From measurements of 15 temples, 18 monumental tombs, 8 sarcophagi, and 58 grave stelae from the fifth century BC to the second century AD, one researcher concluded that the golden ratio was totally absent from Greek architecture of the classical fifth century BC, and almost absent during the following six centuries.Later sources like Vitruvius (first century BC) exclusively discuss proportions that can be expressed in whole numbers, i.e. commensurate as opposed to irrational proportions.

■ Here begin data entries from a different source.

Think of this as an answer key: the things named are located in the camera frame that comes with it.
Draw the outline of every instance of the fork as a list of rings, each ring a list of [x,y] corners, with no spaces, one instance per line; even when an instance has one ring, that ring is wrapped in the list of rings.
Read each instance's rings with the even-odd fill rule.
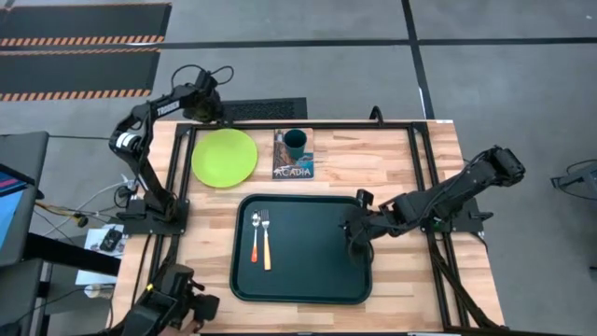
[[[268,227],[270,226],[270,212],[268,209],[261,210],[261,225],[263,225],[263,265],[265,270],[271,270],[270,239],[268,238]]]
[[[254,211],[253,216],[253,227],[255,228],[255,234],[253,234],[253,253],[251,253],[251,261],[257,262],[257,228],[259,227],[259,212]]]

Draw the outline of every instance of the table leg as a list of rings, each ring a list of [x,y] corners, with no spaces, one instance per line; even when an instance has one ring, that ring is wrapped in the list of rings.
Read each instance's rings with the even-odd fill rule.
[[[35,233],[27,234],[25,259],[40,258],[47,262],[75,267],[79,270],[118,275],[120,259],[62,243]]]

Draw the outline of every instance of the white cable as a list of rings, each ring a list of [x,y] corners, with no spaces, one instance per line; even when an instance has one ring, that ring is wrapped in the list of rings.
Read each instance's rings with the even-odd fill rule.
[[[84,202],[83,204],[81,204],[75,210],[77,210],[77,211],[81,210],[85,205],[87,205],[87,204],[91,203],[91,201],[95,200],[95,198],[98,197],[100,194],[103,194],[104,192],[109,191],[111,189],[118,188],[120,186],[127,186],[128,183],[129,183],[128,181],[118,182],[117,184],[113,184],[112,186],[108,186],[108,187],[105,187],[104,189],[101,189],[100,191],[96,192],[93,196],[91,196],[90,199],[88,199],[86,202]],[[44,233],[44,237],[47,237],[52,232],[54,232],[54,231],[58,230],[59,228],[61,228],[62,226],[64,226],[64,224],[68,223],[69,220],[71,220],[71,218],[65,219],[64,222],[56,225],[56,227],[54,227],[50,231]]]

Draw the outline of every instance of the gray floor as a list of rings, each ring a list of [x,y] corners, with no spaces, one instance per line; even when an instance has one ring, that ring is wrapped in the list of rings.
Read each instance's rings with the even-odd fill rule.
[[[39,3],[49,1],[17,0]],[[411,3],[420,38],[597,36],[591,0]],[[174,0],[166,40],[406,36],[397,0]],[[559,193],[548,179],[572,162],[595,158],[597,45],[423,47],[422,54],[436,117],[455,120],[465,156],[499,144],[512,148],[528,170],[518,186],[479,196],[482,209],[496,213],[486,233],[507,324],[596,334],[597,282],[588,265],[597,264],[597,213],[592,202]],[[170,74],[184,63],[232,64],[236,77],[221,88],[227,100],[305,96],[312,119],[363,118],[374,104],[387,119],[423,117],[408,47],[163,51],[155,95],[169,89]],[[0,133],[108,136],[138,102],[2,103]],[[118,182],[120,174],[132,176],[106,143],[51,139],[42,189],[49,202],[75,206]],[[107,194],[91,208],[110,204]],[[32,230],[46,232],[49,226],[35,217]],[[50,334],[99,330],[106,314],[107,307],[99,306],[57,315]]]

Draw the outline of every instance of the green plate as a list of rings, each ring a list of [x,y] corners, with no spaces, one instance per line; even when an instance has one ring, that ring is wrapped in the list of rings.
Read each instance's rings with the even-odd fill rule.
[[[205,135],[195,146],[191,160],[195,176],[214,188],[228,188],[243,182],[256,165],[255,141],[234,129]]]

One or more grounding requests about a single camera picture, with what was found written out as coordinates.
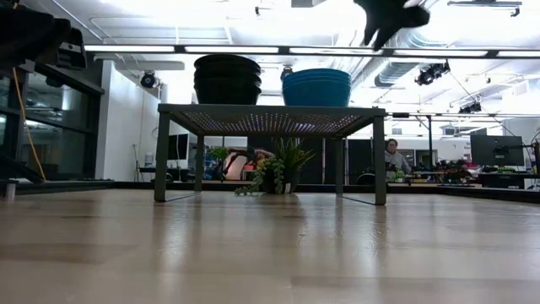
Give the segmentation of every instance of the perforated table top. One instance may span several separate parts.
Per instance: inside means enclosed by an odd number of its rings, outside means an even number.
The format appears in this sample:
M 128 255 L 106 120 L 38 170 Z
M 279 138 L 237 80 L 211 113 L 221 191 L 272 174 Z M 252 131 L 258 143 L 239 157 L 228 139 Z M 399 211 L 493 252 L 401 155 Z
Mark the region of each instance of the perforated table top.
M 160 104 L 161 113 L 204 136 L 343 138 L 370 125 L 386 111 L 377 108 L 310 106 L 221 106 Z

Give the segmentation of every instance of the glass wall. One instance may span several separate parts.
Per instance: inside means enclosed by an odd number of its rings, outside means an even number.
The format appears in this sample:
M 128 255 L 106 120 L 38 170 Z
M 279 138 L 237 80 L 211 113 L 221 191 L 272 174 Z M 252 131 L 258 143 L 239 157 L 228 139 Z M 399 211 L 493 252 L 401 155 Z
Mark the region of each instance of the glass wall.
M 6 122 L 8 118 L 5 115 L 0 114 L 0 146 L 3 146 L 3 138 L 6 133 Z
M 21 122 L 13 78 L 4 73 L 7 77 L 0 79 L 0 153 L 39 173 L 36 154 L 47 180 L 93 178 L 100 96 L 65 85 L 57 74 L 19 72 L 27 120 Z
M 9 79 L 0 75 L 0 106 L 8 106 Z
M 88 176 L 84 169 L 86 138 L 83 133 L 27 121 L 35 152 L 47 179 L 73 179 Z M 19 160 L 39 171 L 28 136 L 23 136 Z
M 91 128 L 89 96 L 40 74 L 28 79 L 26 111 L 54 122 Z

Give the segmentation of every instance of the window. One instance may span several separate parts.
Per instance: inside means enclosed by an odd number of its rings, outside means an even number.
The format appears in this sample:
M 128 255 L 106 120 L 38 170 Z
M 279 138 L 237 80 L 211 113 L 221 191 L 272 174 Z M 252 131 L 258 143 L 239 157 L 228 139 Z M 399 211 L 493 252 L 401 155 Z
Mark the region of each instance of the window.
M 8 106 L 9 78 L 0 75 L 0 106 Z
M 414 150 L 413 149 L 398 149 L 397 152 L 405 158 L 409 166 L 414 166 Z
M 8 118 L 5 115 L 0 114 L 0 146 L 3 145 L 3 138 L 6 133 L 6 121 Z
M 41 74 L 31 74 L 26 112 L 76 128 L 91 128 L 89 96 Z
M 30 120 L 26 122 L 26 128 L 30 130 L 35 152 L 47 180 L 67 180 L 92 174 L 84 163 L 85 153 L 88 153 L 88 135 Z M 30 169 L 40 171 L 26 130 L 19 160 L 25 162 Z

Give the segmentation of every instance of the table leg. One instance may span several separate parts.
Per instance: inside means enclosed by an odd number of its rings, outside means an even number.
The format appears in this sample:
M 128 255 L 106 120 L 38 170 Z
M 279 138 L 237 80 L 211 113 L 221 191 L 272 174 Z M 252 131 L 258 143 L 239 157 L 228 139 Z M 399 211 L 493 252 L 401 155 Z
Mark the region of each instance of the table leg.
M 204 135 L 197 135 L 197 155 L 195 156 L 195 192 L 203 190 Z
M 375 205 L 386 204 L 385 123 L 383 117 L 373 119 L 373 154 L 375 162 Z
M 167 154 L 169 152 L 170 113 L 159 114 L 158 146 L 155 153 L 154 200 L 165 202 L 167 188 Z
M 336 140 L 336 194 L 343 194 L 343 139 Z

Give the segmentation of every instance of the desk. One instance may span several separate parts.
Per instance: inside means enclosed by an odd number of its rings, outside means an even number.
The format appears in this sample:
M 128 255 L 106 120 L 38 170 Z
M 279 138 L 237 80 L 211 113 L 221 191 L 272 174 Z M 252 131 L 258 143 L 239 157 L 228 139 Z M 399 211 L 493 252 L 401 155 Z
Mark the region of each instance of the desk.
M 170 121 L 197 135 L 194 191 L 203 190 L 205 136 L 276 136 L 282 138 L 332 138 L 336 140 L 336 194 L 362 203 L 386 204 L 385 132 L 382 108 L 318 106 L 158 105 L 159 126 L 154 200 L 166 202 L 166 167 Z M 343 140 L 373 125 L 375 201 L 343 195 Z
M 446 174 L 444 171 L 415 171 L 413 172 L 413 176 L 422 176 L 422 175 L 428 175 L 432 176 L 435 179 L 435 182 L 442 183 L 443 182 L 443 176 Z

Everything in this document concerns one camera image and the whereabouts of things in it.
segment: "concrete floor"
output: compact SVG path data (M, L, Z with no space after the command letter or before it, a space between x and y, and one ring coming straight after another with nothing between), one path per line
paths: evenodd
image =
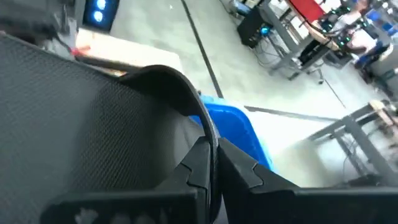
M327 80L324 85L319 85L317 77L311 75L302 75L290 82L286 76L291 71L287 69L270 75L267 67L277 58L263 55L260 59L268 64L265 68L260 66L254 52L241 44L236 24L219 0L186 2L224 97L229 102L340 118L370 99L380 98L351 66L339 71L324 65L323 73ZM121 0L111 35L177 53L185 75L194 86L204 95L216 96L181 0ZM272 53L271 46L264 43L263 47ZM288 147L328 123L299 121L261 112L250 113L249 117L252 122L255 120L253 126L257 135L269 146L281 175L296 176L298 179L293 181L305 186L324 186L333 182L315 171L318 167L323 169L322 162L342 164L344 158L334 158L333 153L320 155L316 151L308 153ZM341 151L334 147L330 150ZM293 159L295 157L306 158L299 161L298 167L304 166L306 162L303 161L313 162L307 163L305 169L294 169L294 162L298 160Z

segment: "red panel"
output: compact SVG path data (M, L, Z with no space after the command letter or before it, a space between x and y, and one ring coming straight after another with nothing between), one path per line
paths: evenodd
M319 19L325 13L315 0L290 0L290 2L309 22Z

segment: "computer tower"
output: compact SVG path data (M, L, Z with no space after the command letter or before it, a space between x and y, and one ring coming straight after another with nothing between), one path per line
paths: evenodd
M238 34L243 45L254 48L261 40L262 28L272 28L272 24L267 22L267 17L259 7L254 7L238 26Z

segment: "blue plastic bin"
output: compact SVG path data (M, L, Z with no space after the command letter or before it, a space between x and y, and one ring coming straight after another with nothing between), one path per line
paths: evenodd
M266 168L274 171L268 150L257 138L250 120L245 113L236 107L227 105L222 99L209 96L202 96L201 98L220 136L228 139ZM199 117L194 116L193 119L201 124Z

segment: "blue light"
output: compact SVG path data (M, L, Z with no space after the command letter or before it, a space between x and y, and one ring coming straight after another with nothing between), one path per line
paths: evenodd
M102 18L103 18L102 12L95 11L93 15L94 15L95 21L97 21L97 22L102 21Z
M100 10L104 10L106 6L106 1L105 0L97 0L97 7Z
M268 27L261 28L260 33L262 35L267 35L269 33L269 28Z

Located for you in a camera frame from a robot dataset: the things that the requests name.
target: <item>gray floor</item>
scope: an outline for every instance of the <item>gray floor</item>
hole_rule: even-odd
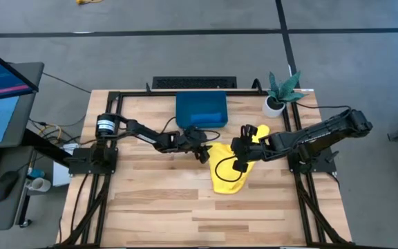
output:
[[[286,0],[283,7],[289,28],[398,28],[398,1]],[[279,27],[272,0],[0,0],[0,33]],[[334,146],[354,241],[398,247],[398,143],[386,138],[398,129],[398,34],[291,35],[291,42],[301,87],[314,88],[320,105],[362,110],[375,126],[366,138]],[[281,35],[0,38],[0,56],[43,61],[46,72],[88,90],[141,89],[161,75],[235,75],[239,87],[255,77],[266,86],[268,71],[288,76]],[[44,76],[31,118],[73,123],[88,98]],[[28,216],[36,223],[0,231],[0,248],[53,244],[65,195],[33,197]]]

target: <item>wooden table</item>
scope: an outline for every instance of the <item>wooden table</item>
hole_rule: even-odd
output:
[[[309,95],[301,103],[316,106],[314,92],[306,93]],[[105,112],[107,95],[107,90],[92,92],[82,142],[94,139],[96,117]],[[222,135],[219,141],[231,143],[245,124],[268,125],[271,133],[284,131],[282,117],[263,115],[264,101],[265,96],[227,97],[229,122],[218,130]],[[175,115],[175,105],[175,97],[125,97],[122,115],[161,131]],[[321,121],[317,109],[299,107],[299,113],[303,127]],[[167,131],[176,129],[176,122],[167,127]],[[305,245],[294,177],[286,158],[257,162],[243,189],[224,195],[213,192],[208,163],[200,164],[193,154],[160,154],[134,137],[120,140],[117,147],[120,155],[108,193],[102,246]],[[337,183],[324,173],[313,177],[322,213],[344,239],[351,240]],[[82,179],[73,177],[68,189],[61,222],[63,240],[70,232]],[[75,226],[85,214],[91,180],[89,176],[82,189]],[[310,211],[309,218],[317,241]],[[88,242],[94,240],[96,222],[97,214],[92,218]]]

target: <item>yellow cloth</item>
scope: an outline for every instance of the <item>yellow cloth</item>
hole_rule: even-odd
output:
[[[259,142],[259,138],[262,138],[269,134],[268,126],[262,124],[257,128],[257,135],[253,136],[253,142]],[[208,162],[210,164],[211,180],[213,181],[214,192],[219,194],[235,194],[243,187],[245,181],[247,180],[248,173],[250,173],[253,169],[253,165],[255,162],[248,163],[247,172],[242,173],[242,176],[238,181],[234,183],[222,181],[215,174],[216,165],[222,159],[234,156],[234,153],[231,150],[230,145],[224,145],[220,142],[211,142],[208,145],[212,146],[208,150],[208,154],[210,155]],[[239,177],[240,172],[233,169],[233,163],[235,160],[236,158],[232,158],[221,162],[218,168],[218,174],[221,178],[231,181]]]

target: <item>blue box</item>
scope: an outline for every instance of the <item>blue box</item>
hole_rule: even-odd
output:
[[[186,129],[221,128],[228,123],[227,94],[224,91],[176,93],[176,123]]]

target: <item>computer mouse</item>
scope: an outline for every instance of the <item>computer mouse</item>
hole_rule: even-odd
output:
[[[0,177],[0,201],[3,201],[11,193],[18,180],[18,172],[9,171]]]

The Section d'Or ('Golden Section') was a collective of painters, sculptors, poets and critics associated with Cubism and Orphism. Active from 1911 to around 1914, they adopted the name both to highlight that Cubism represented the continuation of a grand tradition, rather than being an isolated movement, and in homage to the mathematical harmony associated with Georges Seurat. (Several authors have claimed that Seurat employed the golden ratio in his paintings, but Seurat's writings and paintings suggest that he employed simple whole-number ratios and any approximation of the golden ratio was coincidental.) The Cubists observed in its harmonies, geometric structuring of motion and form, "the primacy of idea over nature", "an absolute scientific clarity of conception". However, despite this general interest in mathematical harmony, whether the paintings featured in the celebrated 1912 Salon de la Section d'Or exhibition used the golden ratio in any compositions is more difficult to determine. Livio, for example, claims that they did not, and Marcel Duchamp said as much in an interview. On the other hand, an analysis suggests that Juan Gris made use of the golden ratio in composing works that were likely, but not definitively, shown at the exhibition. Art historian Daniel Robbins has argued that in addition to referencing the mathematical term, the exhibition's name also refers to the earlier Bandeaux d'Or group, with which Albert Gleizes and other former members of the Abbaye de Créteil had been involved.
Piet Mondrian has been said to have used the golden section extensively in his geometrical paintings, though other experts (including critic Yve-Alain Bois) have discredited these claims.